[Problem statement]
Could you restate word for word only the lines below from the one holding "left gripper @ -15" to the one holding "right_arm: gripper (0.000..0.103", inclusive, and leave out the pictures?

━━━ Data records

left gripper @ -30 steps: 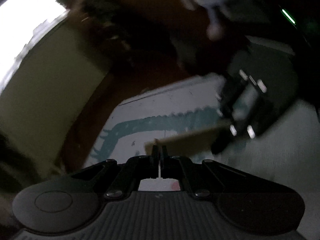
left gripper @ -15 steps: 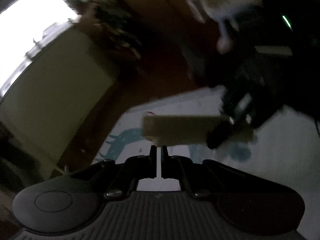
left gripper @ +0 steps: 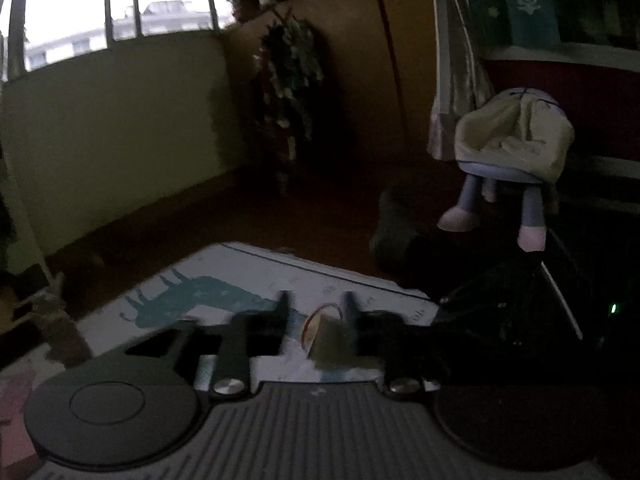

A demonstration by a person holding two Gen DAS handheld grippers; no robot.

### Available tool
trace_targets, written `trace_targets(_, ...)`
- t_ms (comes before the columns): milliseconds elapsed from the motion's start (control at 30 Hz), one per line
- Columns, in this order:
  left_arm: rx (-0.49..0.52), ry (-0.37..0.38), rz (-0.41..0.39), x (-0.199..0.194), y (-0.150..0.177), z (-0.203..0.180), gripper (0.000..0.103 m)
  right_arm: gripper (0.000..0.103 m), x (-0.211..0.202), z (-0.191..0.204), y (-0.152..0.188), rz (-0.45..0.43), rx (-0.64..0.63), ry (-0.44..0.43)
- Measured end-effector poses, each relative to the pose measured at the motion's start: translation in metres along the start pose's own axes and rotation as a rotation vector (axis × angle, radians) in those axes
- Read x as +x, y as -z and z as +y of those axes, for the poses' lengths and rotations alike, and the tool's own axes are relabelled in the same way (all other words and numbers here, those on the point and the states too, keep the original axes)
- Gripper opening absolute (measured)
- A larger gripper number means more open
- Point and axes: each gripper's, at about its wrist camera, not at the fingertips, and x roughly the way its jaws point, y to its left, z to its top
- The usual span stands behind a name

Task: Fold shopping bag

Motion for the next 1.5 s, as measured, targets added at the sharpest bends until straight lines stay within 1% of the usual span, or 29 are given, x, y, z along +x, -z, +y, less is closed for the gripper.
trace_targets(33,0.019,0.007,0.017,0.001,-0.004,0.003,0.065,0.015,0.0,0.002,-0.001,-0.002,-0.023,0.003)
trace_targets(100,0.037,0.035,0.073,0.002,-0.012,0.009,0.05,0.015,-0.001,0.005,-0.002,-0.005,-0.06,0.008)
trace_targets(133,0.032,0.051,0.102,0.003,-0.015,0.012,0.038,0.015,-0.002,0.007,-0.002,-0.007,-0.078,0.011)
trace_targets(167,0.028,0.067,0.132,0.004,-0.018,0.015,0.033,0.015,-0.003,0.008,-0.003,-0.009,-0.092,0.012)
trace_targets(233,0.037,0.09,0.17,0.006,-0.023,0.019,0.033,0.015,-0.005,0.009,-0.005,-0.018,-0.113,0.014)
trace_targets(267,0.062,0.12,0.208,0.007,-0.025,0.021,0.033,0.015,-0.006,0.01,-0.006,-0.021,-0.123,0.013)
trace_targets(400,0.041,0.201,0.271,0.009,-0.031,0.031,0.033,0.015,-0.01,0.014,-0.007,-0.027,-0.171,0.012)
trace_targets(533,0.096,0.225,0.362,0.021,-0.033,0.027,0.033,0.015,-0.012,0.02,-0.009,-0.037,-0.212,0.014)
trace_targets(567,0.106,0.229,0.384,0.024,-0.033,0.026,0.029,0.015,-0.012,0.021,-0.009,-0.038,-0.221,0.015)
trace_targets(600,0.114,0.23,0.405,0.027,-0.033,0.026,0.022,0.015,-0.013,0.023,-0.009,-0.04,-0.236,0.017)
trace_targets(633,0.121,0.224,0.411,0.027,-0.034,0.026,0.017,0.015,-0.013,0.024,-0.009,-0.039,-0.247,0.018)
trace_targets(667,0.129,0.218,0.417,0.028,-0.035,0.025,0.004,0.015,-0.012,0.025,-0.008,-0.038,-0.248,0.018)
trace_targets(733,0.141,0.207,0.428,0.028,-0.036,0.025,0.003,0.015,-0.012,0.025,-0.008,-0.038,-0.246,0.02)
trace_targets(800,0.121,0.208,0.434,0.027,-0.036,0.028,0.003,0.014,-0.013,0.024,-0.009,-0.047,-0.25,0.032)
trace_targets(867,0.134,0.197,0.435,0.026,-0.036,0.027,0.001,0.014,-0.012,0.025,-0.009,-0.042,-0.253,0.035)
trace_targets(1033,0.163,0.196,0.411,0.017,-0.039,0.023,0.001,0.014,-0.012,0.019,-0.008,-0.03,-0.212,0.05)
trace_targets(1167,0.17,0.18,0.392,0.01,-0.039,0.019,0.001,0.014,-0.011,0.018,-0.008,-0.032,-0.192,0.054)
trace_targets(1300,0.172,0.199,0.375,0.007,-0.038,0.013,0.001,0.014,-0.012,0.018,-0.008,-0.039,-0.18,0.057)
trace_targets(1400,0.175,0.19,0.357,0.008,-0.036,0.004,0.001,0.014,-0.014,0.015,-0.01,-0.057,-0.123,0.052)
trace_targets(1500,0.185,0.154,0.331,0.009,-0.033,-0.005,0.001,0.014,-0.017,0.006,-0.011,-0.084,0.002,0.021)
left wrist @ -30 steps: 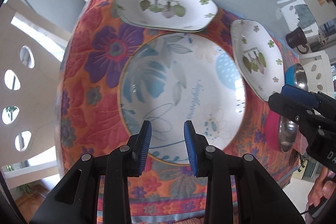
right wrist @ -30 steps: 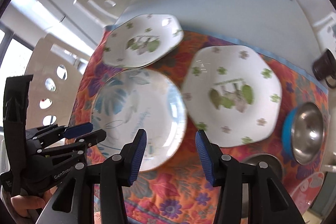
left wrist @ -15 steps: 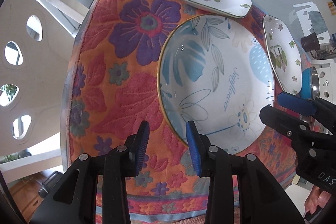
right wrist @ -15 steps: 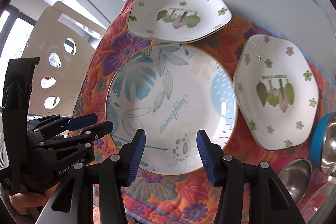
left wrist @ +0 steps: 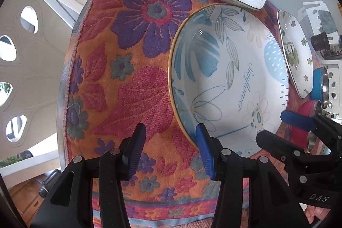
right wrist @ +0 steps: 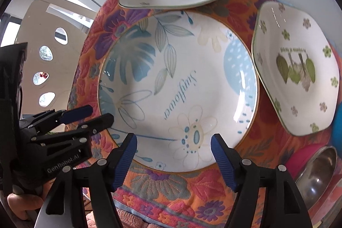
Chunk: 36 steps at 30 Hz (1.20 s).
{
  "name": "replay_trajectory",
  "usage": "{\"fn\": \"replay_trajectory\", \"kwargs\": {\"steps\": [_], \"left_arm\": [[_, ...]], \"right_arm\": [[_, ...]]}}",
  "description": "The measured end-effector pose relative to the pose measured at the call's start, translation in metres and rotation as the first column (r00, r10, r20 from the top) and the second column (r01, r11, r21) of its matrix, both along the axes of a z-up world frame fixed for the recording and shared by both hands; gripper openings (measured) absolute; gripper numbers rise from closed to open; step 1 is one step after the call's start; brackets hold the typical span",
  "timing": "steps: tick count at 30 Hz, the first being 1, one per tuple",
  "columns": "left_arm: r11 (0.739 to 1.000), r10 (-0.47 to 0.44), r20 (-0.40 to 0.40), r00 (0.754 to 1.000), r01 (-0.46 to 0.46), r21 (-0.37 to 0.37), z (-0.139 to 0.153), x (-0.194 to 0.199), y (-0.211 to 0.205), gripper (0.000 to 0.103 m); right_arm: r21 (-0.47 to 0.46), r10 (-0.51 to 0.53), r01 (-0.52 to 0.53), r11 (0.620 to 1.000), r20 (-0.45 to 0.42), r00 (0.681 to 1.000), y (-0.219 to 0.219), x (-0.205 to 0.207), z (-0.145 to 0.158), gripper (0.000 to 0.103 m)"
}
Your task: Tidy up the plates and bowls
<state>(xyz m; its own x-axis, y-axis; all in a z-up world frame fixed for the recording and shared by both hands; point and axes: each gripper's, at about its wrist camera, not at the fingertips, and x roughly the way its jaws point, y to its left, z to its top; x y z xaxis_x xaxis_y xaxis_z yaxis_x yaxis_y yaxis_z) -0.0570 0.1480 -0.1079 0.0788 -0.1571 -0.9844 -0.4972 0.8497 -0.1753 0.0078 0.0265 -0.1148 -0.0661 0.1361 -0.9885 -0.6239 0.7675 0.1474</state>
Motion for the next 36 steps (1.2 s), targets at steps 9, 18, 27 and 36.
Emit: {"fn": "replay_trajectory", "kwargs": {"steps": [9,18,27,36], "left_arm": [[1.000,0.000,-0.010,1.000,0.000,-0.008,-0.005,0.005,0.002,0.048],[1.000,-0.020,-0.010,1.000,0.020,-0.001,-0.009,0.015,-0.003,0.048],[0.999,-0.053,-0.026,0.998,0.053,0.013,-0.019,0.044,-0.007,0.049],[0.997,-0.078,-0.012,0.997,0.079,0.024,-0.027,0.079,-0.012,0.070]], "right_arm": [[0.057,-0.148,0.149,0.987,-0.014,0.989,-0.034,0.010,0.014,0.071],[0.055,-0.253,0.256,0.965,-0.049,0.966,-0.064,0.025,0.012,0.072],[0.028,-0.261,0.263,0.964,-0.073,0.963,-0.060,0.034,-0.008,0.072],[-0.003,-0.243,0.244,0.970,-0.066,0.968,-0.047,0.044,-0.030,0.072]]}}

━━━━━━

[Response]
left gripper @ -15 steps: 
left gripper @ +0 steps: 

A demonstration by a person holding two Gen DAS handheld grippers; no robot.

### Available tool
trace_targets, written `trace_targets(_, ...)`
- t_ms (comes before the columns): milliseconds elapsed from the motion's start (control at 30 Hz), one per line
- Columns, in this order:
  left_arm: rx (-0.49..0.52), ry (-0.37..0.38), rz (-0.41..0.39), x (-0.199..0.194), y (-0.150..0.177), z (-0.203..0.180), gripper (0.000..0.103 m)
  right_arm: gripper (0.000..0.103 m), x (-0.211..0.202), z (-0.191..0.204), y (-0.152..0.188), rz (-0.45..0.43), rx (-0.64..0.63), ry (-0.44..0.43)

Nothing remains to add to the output.